Romero: Consumers in Mexico are becoming much more intentional about how they choose digital payment methods. Convenience still matters, but trust and perceived security are increasingly becoming deciding factors in the customer experience. In research conducted by Kueski, 57% of consumers said they are concerned about fraud when shopping online, while 43% reported greater trust in payment methods that do not require sharing bank details directly. Those behaviours reflect a broader shift in how consumers evaluate digital financial products
What we’re seeing is that users increasingly prioritize payment experiences that give them more control, greater transparency, and stronger protection without adding friction to the transaction. This is especially important in markets like Mexico, where many consumers are still building trust in digital financial services. Security is no longer viewed only as a compliance function operating in the background — it has become part of the product experience itself. At Kueski, that has reinforced the importance of building integrated risk infrastructure where fraud prevention, identity verification, and underwriting work together in real time. In high-speed environments like e-commerce and BNPL, those systems cannot operate independently because both are ultimately evaluating whether behaviour appears legitimate under uncertainty. The companies that will lead the next phase of digital payments will be the ones capable of delivering experiences that feel simultaneously seamless, flexible, and secure.

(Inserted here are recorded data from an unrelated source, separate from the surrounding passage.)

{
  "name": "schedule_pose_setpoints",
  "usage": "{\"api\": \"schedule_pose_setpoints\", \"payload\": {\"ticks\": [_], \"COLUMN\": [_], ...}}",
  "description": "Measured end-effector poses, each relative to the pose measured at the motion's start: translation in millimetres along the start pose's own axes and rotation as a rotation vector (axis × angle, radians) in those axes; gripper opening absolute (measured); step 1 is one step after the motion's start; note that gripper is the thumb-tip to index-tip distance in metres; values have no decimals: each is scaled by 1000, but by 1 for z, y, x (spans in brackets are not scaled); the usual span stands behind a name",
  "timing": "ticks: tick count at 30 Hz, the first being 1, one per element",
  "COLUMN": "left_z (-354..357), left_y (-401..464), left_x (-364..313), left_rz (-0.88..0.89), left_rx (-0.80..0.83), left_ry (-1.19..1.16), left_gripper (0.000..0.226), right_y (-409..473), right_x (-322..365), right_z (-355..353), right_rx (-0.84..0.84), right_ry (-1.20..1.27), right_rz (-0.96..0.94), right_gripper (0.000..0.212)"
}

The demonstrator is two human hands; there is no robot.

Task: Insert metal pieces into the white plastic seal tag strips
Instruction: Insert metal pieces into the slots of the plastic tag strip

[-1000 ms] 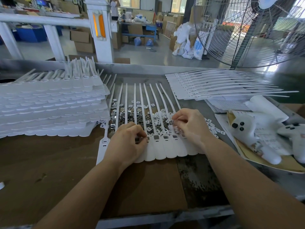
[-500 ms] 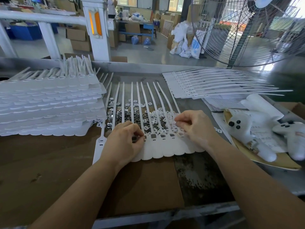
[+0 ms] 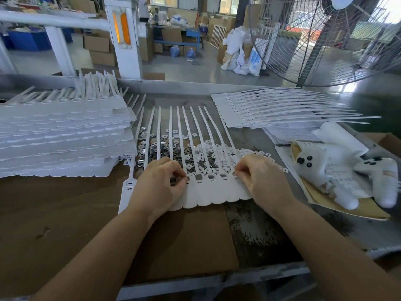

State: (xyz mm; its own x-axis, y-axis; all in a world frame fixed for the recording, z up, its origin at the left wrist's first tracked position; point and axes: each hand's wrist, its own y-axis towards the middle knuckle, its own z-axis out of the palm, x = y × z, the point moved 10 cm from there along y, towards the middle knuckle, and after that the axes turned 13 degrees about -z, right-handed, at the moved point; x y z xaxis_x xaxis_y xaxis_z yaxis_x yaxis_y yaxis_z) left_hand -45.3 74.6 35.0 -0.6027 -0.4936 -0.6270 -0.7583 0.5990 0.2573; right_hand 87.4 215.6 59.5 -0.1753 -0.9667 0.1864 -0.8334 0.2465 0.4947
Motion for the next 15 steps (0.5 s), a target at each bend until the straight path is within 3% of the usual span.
{"api": "schedule_pose_setpoints", "payload": {"ticks": [12,15], "left_z": [1,1], "left_y": [0,0], "left_x": [0,1], "left_rz": [4,-2], "left_rx": [10,13], "left_ry": [8,2], "left_gripper": [9,10], "right_y": [-6,-6], "right_x": [17,10], "right_z": [3,-1], "right_rx": [65,37], "right_ry": [-120,-33], "right_rz": [-133,-80], "right_gripper": [9,16]}}
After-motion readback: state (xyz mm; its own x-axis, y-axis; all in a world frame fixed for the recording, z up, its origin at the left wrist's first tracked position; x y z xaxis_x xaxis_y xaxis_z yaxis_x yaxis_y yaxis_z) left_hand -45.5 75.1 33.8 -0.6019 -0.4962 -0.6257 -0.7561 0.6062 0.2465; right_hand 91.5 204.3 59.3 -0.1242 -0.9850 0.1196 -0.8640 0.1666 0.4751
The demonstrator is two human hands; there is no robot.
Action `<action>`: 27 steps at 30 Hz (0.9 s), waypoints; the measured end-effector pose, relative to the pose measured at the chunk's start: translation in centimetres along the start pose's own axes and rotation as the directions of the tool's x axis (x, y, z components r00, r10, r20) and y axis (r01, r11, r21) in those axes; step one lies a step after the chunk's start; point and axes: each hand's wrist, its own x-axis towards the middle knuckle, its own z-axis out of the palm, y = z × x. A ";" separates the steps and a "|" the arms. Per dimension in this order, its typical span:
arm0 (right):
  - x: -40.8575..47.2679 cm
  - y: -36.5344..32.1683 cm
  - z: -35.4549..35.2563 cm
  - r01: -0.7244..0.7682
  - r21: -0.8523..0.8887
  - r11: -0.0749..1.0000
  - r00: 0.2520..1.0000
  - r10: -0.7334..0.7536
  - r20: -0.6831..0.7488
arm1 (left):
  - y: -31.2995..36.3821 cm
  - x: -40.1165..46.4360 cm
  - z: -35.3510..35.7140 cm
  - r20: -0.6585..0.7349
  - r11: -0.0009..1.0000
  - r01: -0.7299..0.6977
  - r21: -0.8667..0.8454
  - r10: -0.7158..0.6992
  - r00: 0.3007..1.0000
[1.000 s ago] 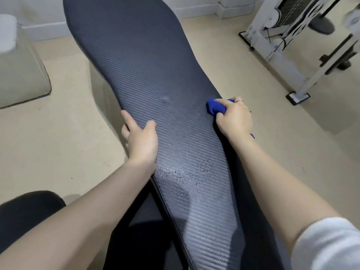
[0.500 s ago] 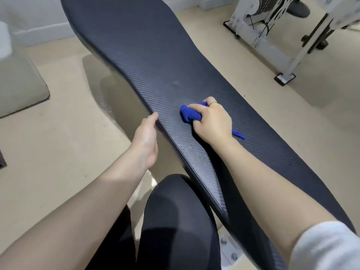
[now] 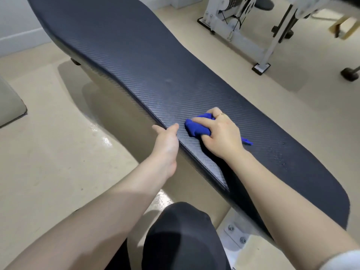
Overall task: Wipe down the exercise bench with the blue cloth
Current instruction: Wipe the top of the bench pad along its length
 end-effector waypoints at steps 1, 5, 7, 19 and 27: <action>-2.0 -0.2 -0.2 0.074 0.025 0.997 0.997 -0.075 0.026 | 0.2 0.1 0.3 -0.010 1.000 0.016 0.001 -0.016 1.000; -6.6 0.4 -0.8 0.155 0.118 0.981 0.982 -0.166 0.089 | 0.9 1.0 1.7 -0.072 0.996 0.080 -0.029 -0.082 0.994; -3.5 1.4 -0.5 0.030 0.091 0.995 0.999 -0.031 0.010 | 1.6 0.8 2.9 -0.135 0.993 0.117 -0.019 -0.119 0.984; -2.1 1.8 -0.6 -0.090 0.067 0.994 0.996 0.092 -0.017 | 1.3 0.6 5.1 -0.430 0.991 0.053 0.124 0.006 0.903; -3.8 1.6 -0.7 -0.169 0.060 0.984 0.983 0.173 -0.064 | 1.2 0.5 5.4 -0.482 0.984 0.023 0.175 0.066 0.874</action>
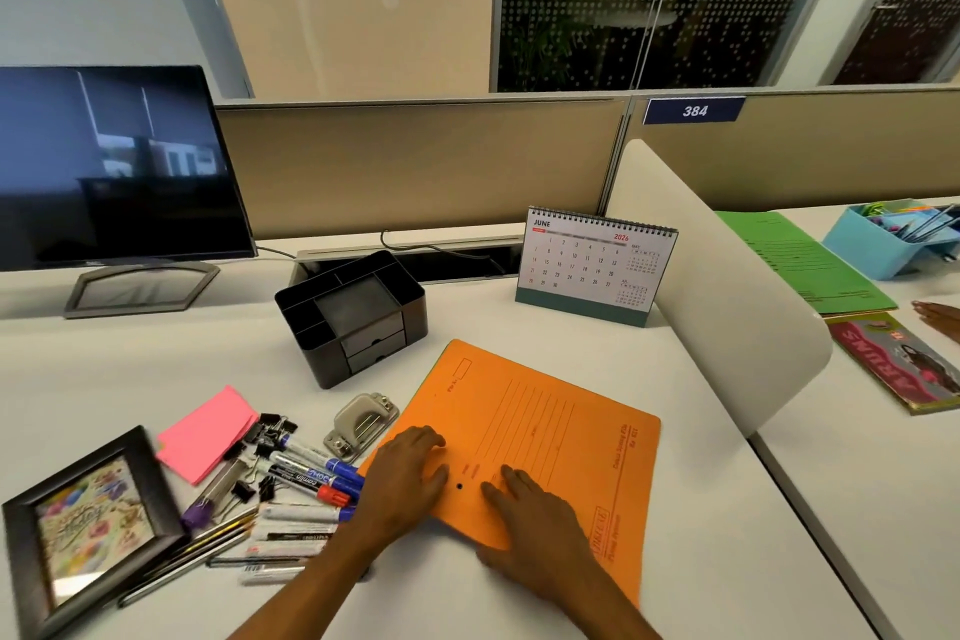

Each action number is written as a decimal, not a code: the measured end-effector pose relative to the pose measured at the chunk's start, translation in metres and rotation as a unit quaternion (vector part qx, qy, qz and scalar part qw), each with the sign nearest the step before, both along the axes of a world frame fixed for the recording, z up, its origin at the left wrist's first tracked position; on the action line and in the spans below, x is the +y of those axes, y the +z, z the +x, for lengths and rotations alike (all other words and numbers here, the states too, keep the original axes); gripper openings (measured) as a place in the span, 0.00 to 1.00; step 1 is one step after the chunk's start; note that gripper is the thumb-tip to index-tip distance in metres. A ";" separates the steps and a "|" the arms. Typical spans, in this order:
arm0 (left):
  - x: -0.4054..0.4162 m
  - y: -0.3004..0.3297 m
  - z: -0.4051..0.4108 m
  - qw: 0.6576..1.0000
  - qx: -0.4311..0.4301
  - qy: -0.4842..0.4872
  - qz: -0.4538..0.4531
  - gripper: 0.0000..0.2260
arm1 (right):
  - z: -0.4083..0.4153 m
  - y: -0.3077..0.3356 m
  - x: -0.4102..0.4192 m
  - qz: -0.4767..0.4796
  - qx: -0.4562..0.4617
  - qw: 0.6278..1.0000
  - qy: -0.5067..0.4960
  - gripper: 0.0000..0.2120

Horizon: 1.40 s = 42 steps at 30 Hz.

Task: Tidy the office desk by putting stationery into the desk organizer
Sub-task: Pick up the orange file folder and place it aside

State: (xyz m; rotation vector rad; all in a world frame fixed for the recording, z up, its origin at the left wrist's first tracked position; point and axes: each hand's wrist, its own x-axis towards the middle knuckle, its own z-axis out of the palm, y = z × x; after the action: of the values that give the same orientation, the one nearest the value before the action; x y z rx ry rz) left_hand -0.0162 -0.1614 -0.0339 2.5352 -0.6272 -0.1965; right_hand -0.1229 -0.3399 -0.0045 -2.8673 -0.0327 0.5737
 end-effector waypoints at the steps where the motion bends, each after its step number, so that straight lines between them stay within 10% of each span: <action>1: 0.001 0.000 -0.003 1.000 0.001 0.001 -0.003 0.32 | -0.001 0.001 0.001 -0.006 -0.004 1.000 0.008 0.34; 12: 0.006 0.002 -0.034 0.980 -0.115 0.126 -0.099 0.24 | -0.016 -0.002 0.004 -0.020 -0.207 0.978 0.015 0.25; 18: -0.012 0.039 -0.043 0.897 0.075 0.329 -0.284 0.46 | -0.018 0.003 0.015 -0.041 -0.340 0.940 0.003 0.18; 25: -0.032 0.068 -0.059 0.815 0.286 0.262 -0.431 0.06 | -0.021 0.012 0.033 -0.013 -0.434 0.901 -0.010 0.16; 42: 0.032 0.130 -0.056 0.824 0.216 0.151 -0.502 0.10 | 0.012 0.066 -0.035 0.287 -0.330 0.849 -0.297 0.32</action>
State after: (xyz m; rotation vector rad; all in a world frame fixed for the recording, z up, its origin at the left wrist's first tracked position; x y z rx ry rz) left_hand -0.0722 -0.1291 0.0965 1.4468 -0.0648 -0.2327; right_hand -0.1111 -0.3751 0.0614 -2.1593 0.4707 -0.4794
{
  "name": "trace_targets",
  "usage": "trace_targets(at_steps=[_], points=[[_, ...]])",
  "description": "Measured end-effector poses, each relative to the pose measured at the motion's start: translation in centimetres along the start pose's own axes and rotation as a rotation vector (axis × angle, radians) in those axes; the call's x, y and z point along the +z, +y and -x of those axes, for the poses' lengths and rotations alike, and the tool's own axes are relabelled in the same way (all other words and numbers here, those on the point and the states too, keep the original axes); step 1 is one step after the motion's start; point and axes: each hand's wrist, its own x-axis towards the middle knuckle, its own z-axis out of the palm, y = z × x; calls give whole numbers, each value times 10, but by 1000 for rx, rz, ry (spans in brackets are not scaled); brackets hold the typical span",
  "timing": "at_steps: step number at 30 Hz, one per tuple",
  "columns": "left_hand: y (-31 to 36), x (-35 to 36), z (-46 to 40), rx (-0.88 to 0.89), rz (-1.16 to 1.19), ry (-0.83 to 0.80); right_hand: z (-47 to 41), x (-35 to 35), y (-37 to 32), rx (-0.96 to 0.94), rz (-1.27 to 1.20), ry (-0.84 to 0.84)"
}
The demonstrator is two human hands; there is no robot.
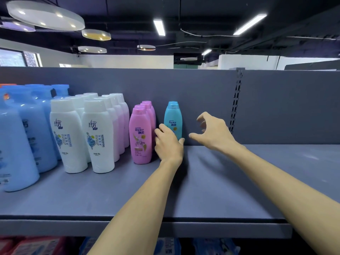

RBI: Does it remain the Kueski plan to go public?
Romero: Going public is a long-term ambition for Kueski, and that hasn’t changed. Right now, our focus is on continuing to grow the business, investing in technology, and expanding access to financial services in Mexico. We believe the best path toward that goal is continuing to build a strong, sustainable business with differentiated technology and disciplined execution.
RBI: What have been some of the company’s most significant milestones?
Romero: Kueski has reached several important milestones that reflect both its scale and continued evolution as a digital financial platform. To date, the company has issued more than 40 million loans in Mexico, supporting millions of consumers and entrepreneurs. Today, Kueski operates the #1 finance app on Android in the country, with close to one million downloads each month. On the ecosystem side, Kueski Pay is now offered by nearly 40% of Mexico’s top e-commerce merchants, including global brands such as Amazon, SHEIN, Adidas, Samsung, and Estée Lauder.
A key milestone has also been the expansion of our AI-driven infrastructure. Today, close to 90% of our interactions with both customers and merchants are handled through virtual assistants, allowing us to operate efficiently at scale while maintaining a high-quality experience.
Kueski has also received strong industry recognition, including being named one of CNBC’s World’s Top FinTech Companies and recognised by AMITAI as Mexico’s most ethical financial company for four consecutive years.